- EXERCISE REQUIREMENTS: Bring together all lines of the material below that contain the string "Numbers".

- EXERCISE DATA:
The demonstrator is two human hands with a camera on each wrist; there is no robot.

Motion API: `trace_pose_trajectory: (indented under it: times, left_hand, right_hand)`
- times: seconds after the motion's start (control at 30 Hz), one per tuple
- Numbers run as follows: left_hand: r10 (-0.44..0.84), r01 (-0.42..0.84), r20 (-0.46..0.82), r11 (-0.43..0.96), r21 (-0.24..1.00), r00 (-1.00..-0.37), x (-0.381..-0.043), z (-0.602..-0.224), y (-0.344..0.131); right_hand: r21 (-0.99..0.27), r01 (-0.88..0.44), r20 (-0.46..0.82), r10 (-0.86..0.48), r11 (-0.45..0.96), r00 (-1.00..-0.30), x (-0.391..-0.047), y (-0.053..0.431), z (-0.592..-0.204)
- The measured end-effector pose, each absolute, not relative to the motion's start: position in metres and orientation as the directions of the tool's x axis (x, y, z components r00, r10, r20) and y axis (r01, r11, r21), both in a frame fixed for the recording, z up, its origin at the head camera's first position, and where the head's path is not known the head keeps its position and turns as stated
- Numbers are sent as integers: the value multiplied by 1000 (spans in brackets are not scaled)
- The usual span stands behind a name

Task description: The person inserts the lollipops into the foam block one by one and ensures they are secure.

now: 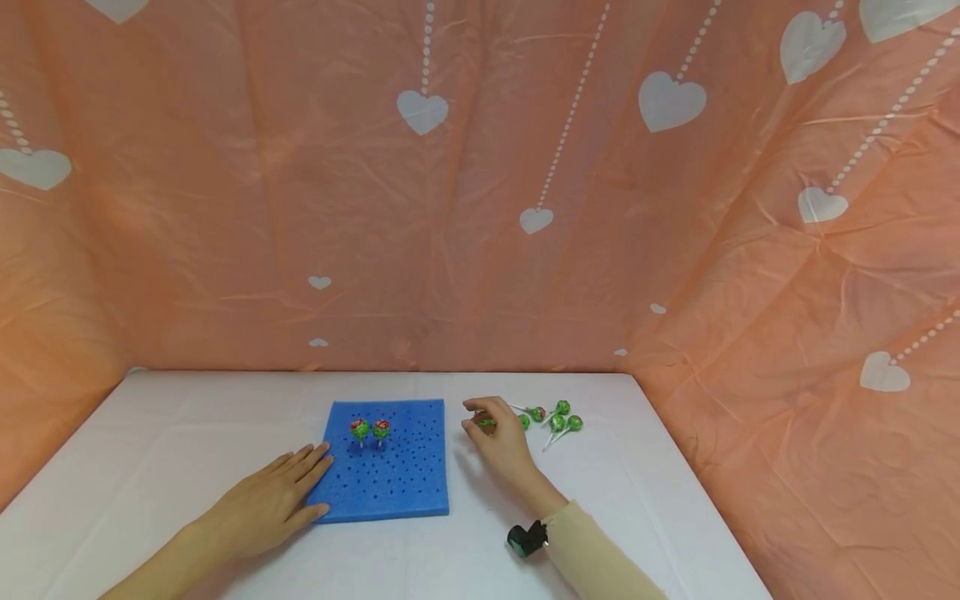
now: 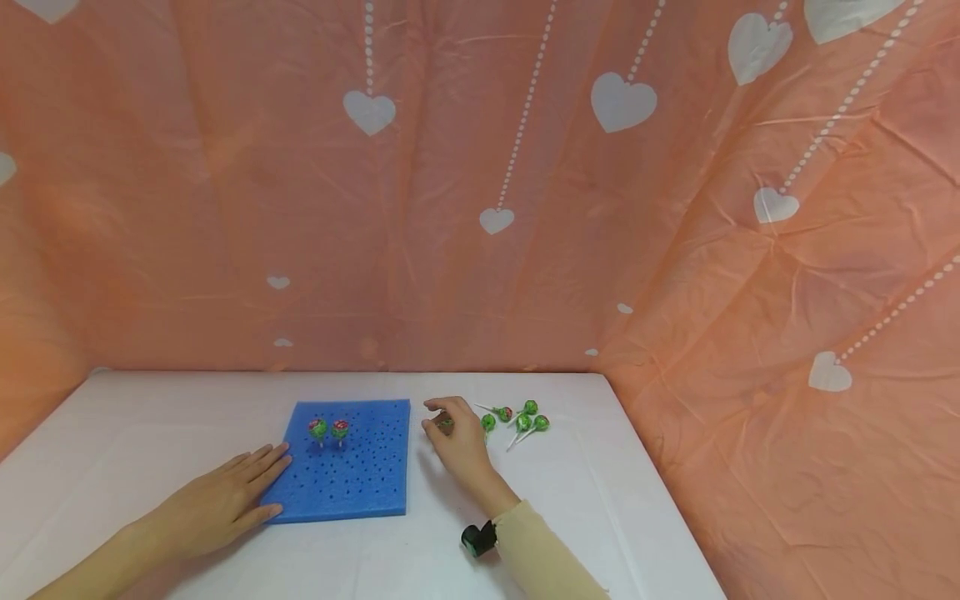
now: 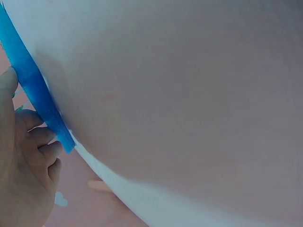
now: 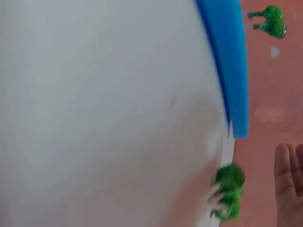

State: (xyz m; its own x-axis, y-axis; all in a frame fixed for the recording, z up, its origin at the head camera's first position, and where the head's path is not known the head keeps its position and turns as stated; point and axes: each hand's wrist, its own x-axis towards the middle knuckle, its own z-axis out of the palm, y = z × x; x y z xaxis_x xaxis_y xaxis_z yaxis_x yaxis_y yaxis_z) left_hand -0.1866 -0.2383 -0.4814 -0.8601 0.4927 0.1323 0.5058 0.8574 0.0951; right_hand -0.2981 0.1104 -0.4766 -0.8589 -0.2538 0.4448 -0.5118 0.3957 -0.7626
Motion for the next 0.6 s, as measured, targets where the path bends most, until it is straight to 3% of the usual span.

- ANSWER TO THIS PROBLEM:
- Numbers run as follows: left_hand: r10 (-0.44..0.84), r01 (-0.42..0.84), r20 (-0.46..0.82), r11 (-0.43..0.96), r21 (-0.24..1.00), r00 (-1.00..-0.37), x (-0.381..-0.043), z (-0.602..-0.224), y (-0.344..0.131); right_hand: r21 (-0.99..0.27), r01 (-0.88..0.44), r20 (-0.46..0.82), r10 (-0.86..0.48), r11 (-0.45..0.96), r00 (-1.00..-0.30), x (-0.391..-0.047), y (-0.053..0.431), z (-0.592..-0.204)
- Numbers are sent as integers: the value multiplied by 1000 (spans in brackets are not scaled)

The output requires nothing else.